Drew confirmed this during his “Chat with the Chief” on social media Tuesday morning. He said the investigation was presented to the commonwealth’s attorney Tuesday.

He said he received a case update last Thursday that the detectives have completed their investigation and have completed their interviews.

The Commonwealth’s Attorney’s Office will review the case and determine whether or not to file any charges.
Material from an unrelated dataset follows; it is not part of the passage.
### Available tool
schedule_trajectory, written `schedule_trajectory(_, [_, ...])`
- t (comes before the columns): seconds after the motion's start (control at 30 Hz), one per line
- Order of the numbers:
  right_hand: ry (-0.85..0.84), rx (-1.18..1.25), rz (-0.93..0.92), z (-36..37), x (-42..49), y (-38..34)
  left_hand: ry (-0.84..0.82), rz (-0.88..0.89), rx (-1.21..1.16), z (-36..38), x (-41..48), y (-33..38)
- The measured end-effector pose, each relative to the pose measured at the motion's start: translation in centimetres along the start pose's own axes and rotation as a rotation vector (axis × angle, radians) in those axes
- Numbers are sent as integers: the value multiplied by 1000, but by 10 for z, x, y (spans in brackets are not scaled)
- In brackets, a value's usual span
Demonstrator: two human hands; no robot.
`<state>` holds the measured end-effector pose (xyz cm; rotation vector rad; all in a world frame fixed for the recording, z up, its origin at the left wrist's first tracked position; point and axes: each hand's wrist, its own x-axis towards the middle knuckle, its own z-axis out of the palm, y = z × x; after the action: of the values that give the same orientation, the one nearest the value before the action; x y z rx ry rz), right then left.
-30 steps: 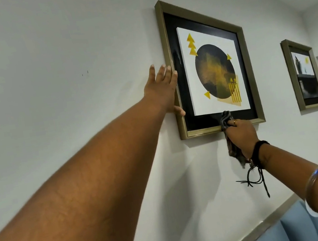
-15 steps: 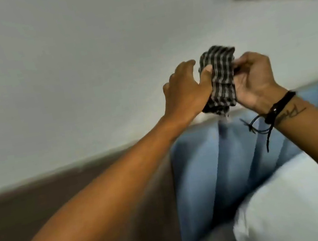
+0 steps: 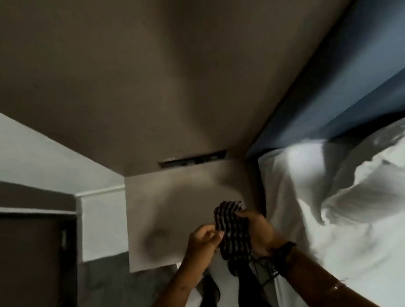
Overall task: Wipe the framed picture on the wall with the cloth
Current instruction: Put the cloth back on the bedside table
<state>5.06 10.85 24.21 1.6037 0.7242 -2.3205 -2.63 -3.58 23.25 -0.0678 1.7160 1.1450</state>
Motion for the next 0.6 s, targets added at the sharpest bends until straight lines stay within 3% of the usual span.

Drew said the investigation was complicated for a few reasons, and he addressed some of the challenges with this particular case.

“We had a lot of witnesses, a lot of students, a lot of children to interview, and that took a long process,” he said.

It’s been nearly two months since a 6-year-old student at Richneck shot his first-grade teacher Abby Zwerner. Zwerner suffered injuries to her hand and chest during the shooting and was released from the hospital the week of Jan. 16. She has since been recovering at home.

Trauma-informed clinical psychologist Dr. Anjali Ferguson said that children can be reliable witnesses in the face of violent crime.

“They are valuable reporters who have accurate perceptions of the world,” Ferguson said. “I think that’s where making sure, again, the folks who’re speaking with them, talking with them, are trained in how to work with children is important.”

Charging the 6-year-old would be highly unusual because of his age. However, just last week, a mother in Norfolk was charged after her 6-year-old brought a gun to Little Creek Elementary School.

Following the shooting, Zwerner filed a lawsuit against Newport News Public Schools, alleging that the school administration was warned three times by teachers and employees that the student had a gun on him at school.

As schools continue to experience security threats, Ferguson recomends talking to students about their fears.

“Have the conversation, It’s important,” she said. “You can start with what they know or how they’re feeling. And, you don’t have to have every answer for them. It’s OK for you to be vulnerable in saying ‘Hey, this is scary, this is uncertain, but hey we’re going to figure this out together.'”

In late January, the families of two Richneck students also put NNPS on notice of their intent to file lawsuits against it.